Write out the line that has "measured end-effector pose" in it, along with each line that comes after it until the listing ends, and add nothing.

### STORED DATA:
====================

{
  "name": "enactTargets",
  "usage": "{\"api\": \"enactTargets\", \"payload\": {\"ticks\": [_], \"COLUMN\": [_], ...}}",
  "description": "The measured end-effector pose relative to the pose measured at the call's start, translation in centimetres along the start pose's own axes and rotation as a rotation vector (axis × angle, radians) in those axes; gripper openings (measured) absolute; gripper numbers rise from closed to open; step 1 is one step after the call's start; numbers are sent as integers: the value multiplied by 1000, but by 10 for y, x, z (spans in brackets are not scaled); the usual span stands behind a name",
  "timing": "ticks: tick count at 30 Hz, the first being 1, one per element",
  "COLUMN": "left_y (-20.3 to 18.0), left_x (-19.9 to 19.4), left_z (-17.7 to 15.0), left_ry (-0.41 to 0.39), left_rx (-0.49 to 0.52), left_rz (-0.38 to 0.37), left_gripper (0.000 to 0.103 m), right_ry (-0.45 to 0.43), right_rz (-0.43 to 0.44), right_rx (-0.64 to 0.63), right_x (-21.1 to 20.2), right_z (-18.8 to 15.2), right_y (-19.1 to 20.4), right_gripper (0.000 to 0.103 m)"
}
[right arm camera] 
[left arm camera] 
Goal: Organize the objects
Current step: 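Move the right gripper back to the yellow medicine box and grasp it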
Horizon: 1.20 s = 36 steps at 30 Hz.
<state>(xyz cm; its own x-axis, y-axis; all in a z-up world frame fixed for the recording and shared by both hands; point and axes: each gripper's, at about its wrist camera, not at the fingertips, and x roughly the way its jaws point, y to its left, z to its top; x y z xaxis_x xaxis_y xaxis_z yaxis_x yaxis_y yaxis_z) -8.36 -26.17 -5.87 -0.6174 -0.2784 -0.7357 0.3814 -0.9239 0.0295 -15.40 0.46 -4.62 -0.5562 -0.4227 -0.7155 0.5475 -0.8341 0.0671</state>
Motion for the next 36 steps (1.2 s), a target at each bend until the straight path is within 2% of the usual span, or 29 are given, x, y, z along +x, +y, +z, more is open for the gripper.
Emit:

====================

### SOLUTION FOR THIS EXERCISE:
  "description": "The measured end-effector pose relative to the pose measured at the call's start, translation in centimetres along the start pose's own axes and rotation as a rotation vector (axis × angle, radians) in those axes; gripper openings (measured) absolute; gripper numbers rise from closed to open; step 1 is one step after the call's start; numbers are sent as integers: the value multiplied by 1000, but by 10 for y, x, z (spans in brackets are not scaled); the usual span stands behind a name",
  "timing": "ticks: tick count at 30 Hz, the first being 1, one per element",
  "COLUMN": "left_y (-20.3 to 18.0), left_x (-19.9 to 19.4), left_z (-17.7 to 15.0), left_ry (-0.41 to 0.39), left_rx (-0.49 to 0.52), left_rz (-0.38 to 0.37), left_gripper (0.000 to 0.103 m), right_ry (-0.45 to 0.43), right_rz (-0.43 to 0.44), right_rx (-0.64 to 0.63), right_x (-21.1 to 20.2), right_z (-18.8 to 15.2), right_y (-19.1 to 20.4), right_gripper (0.000 to 0.103 m)"
}
[right arm camera] 
[left arm camera] 
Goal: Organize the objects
Current step: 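Move the right gripper back to the yellow medicine box and grasp it
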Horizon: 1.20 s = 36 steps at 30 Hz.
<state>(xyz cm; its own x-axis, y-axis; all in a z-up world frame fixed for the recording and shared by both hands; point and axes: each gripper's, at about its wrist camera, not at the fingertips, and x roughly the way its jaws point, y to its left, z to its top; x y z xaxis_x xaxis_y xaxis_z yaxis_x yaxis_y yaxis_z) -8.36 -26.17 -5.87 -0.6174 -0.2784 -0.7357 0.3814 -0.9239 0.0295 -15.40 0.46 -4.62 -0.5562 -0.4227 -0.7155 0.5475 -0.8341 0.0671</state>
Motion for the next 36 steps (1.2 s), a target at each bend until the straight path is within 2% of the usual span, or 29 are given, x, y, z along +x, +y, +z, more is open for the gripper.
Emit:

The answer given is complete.